Search code examples
pythontensorflowkeraspytorchpytorch-lightning

Pytorch lightning print accuracy and loss at the end of each epoch


In tensorflow keras, when I'm training a model, at each epoch it print the accuracy and the loss, I want to do the same thing using pythorch lightning.

I already create my module but I don't know how to do it.

import torch
import torch.nn as nn
from residual_block import ResidualBlock
import pytorch_lightning as pl
from torchmetrics import Accuracy


class ResNet(pl.LightningModule):
    def __init__(self, block, layers, image_channels, num_classes, learning_rate):
        super(ResNet, self).__init__()
        self.in_channels = 64
        self.conv1 = nn.Conv2d(
            image_channels, 64, kernel_size=7, stride=2, padding=3, bias=False)
        self.bn1 = nn.BatchNorm2d(64)
        self.relu = nn.ReLU()
        self.maxpool = nn.MaxPool2d(kernel_size=3, stride=2, padding=1)
        self.layer1 = self._make_layer(
            block, layers[0], intermediate_channels=64, stride=1)
        self.layer2 = self._make_layer(
            block, layers[1], intermediate_channels=128, stride=2)
        self.layer3 = self._make_layer(
            block, layers[2], intermediate_channels=256, stride=2)
        self.layer4 = self._make_layer(
            block, layers[3], intermediate_channels=512, stride=2)
        self.avgpool = nn.AdaptiveAvgPool2d((1, 1))
        self.fc = nn.Linear(512 * 4, num_classes)
        self.learning_rate = learning_rate
        self.train_accuracy = Accuracy()
        self.val_accuracy = Accuracy()
        self.test_accuracy = Accuracy()

    def forward(self, x):
        x = self.conv1(x)
        x = self.bn1(x)
        x = self.relu(x)
        x = self.maxpool(x)
        x = self.layer1(x)
        x = self.layer2(x)
        x = self.layer3(x)
        x = self.layer4(x)
        x = self.avgpool(x)
        x = x.reshape(x.shape[0], -1)
        x = self.fc(x)
        return x
    
    def configure_optimizers(self):
        optimizer = torch.optim.Adam(self.parameters(), lr=self.learning_rate)
        return optimizer
    
    def training_step(self, train_batch, batch_idx):
        images, labels = train_batch
        outputs = self(images)
        criterion = nn.CrossEntropyLoss()
        loss = criterion(outputs, labels)
        self.train_accuracy(outputs, labels)
        self.log('train_loss', loss)
        self.log('train_accuracy', self.train_accuracy)
        return loss
    
    def validation_step(self, val_batch, batch_idx):
        images, labels = val_batch
        outputs = self(images)
        criterion = nn.CrossEntropyLoss()
        loss = criterion(outputs, labels)
        self.val_accuracy(outputs, labels)
        self.log('val_loss', loss)
        self.log('val_accuracy', self.val_accuracy)
    
    def test_step(self, test_batch, batch_idx):
        images, labels = test_batch
        outputs = self(images)
        criterion = nn.CrossEntropyLoss()
        loss = criterion(outputs, labels)
        self.test_accuracy(outputs, labels)
        self.log('test_loss', loss)
        self.log('test_accuracy', self.test_accuracy)

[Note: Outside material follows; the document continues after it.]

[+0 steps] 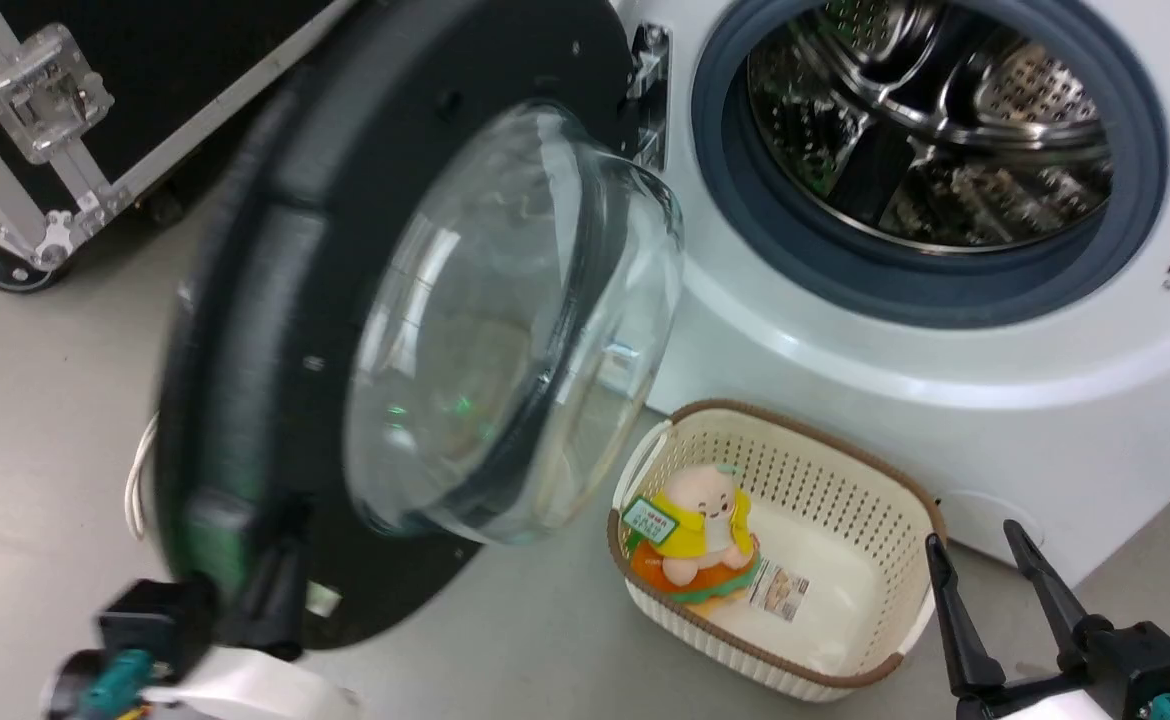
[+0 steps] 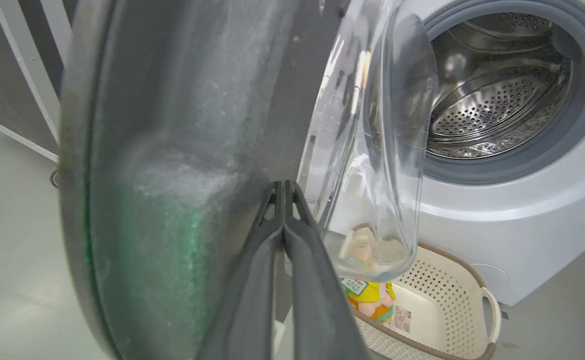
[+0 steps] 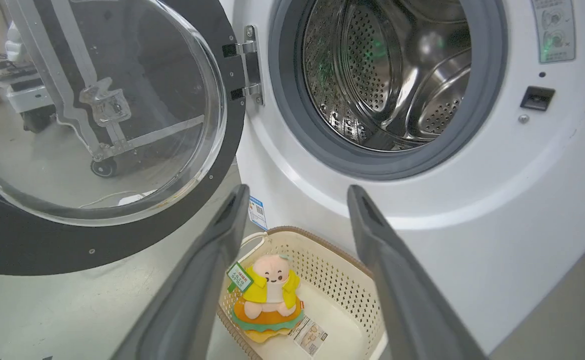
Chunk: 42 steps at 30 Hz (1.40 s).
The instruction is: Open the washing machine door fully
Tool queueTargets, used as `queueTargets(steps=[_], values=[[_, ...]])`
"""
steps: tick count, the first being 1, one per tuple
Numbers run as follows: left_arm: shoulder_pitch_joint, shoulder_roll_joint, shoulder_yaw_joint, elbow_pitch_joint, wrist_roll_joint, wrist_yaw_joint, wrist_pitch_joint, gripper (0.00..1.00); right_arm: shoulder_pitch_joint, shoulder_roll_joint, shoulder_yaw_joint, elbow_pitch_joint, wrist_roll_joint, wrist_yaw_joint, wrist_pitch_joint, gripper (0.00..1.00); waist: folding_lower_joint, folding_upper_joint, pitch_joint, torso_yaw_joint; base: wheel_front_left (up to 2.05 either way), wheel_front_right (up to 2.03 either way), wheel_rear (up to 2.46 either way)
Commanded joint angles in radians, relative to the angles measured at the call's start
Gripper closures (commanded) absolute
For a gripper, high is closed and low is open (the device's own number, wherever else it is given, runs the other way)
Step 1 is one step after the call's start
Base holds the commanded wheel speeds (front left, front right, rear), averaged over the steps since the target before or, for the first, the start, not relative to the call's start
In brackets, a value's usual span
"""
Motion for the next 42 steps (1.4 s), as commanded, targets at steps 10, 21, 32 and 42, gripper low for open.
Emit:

    def _make_layer(self, block, num_residual_blocks, intermediate_channels, stride):
        identity_downsample = None
        layers = []
        if stride != 1 or self.in_channels != intermediate_channels * 4:
            identity_downsample = nn.Sequential(nn.Conv2d(self.in_channels, intermediate_channels * 4,
                                                kernel_size=1, stride=stride, bias=False), nn.BatchNorm2d(intermediate_channels * 4),)
        layers.append(
            block(self.in_channels, intermediate_channels, identity_downsample, stride))
        self.in_channels = intermediate_channels * 4
        for i in range(num_residual_blocks - 1):
            layers.append(block(self.in_channels, intermediate_channels))
        return nn.Sequential(*layers)

    @classmethod
    def ResNet50(cls, img_channels, num_classes, learning_rate):
        return ResNet(ResidualBlock, [3, 4, 6, 3], img_channels, num_classes, learning_rate)

    @classmethod
    def ResNet101(cls, img_channels, num_classes, learning_rate):
        return ResNet(ResidualBlock, [3, 4, 23, 3], img_channels, num_classes, learning_rate)

    @classmethod
    def ResNet152(cls, img_channels, num_classes, learning_rate):
        return ResNet(ResidualBlock, [3, 8, 36, 3], img_channels, num_classes, learning_rate)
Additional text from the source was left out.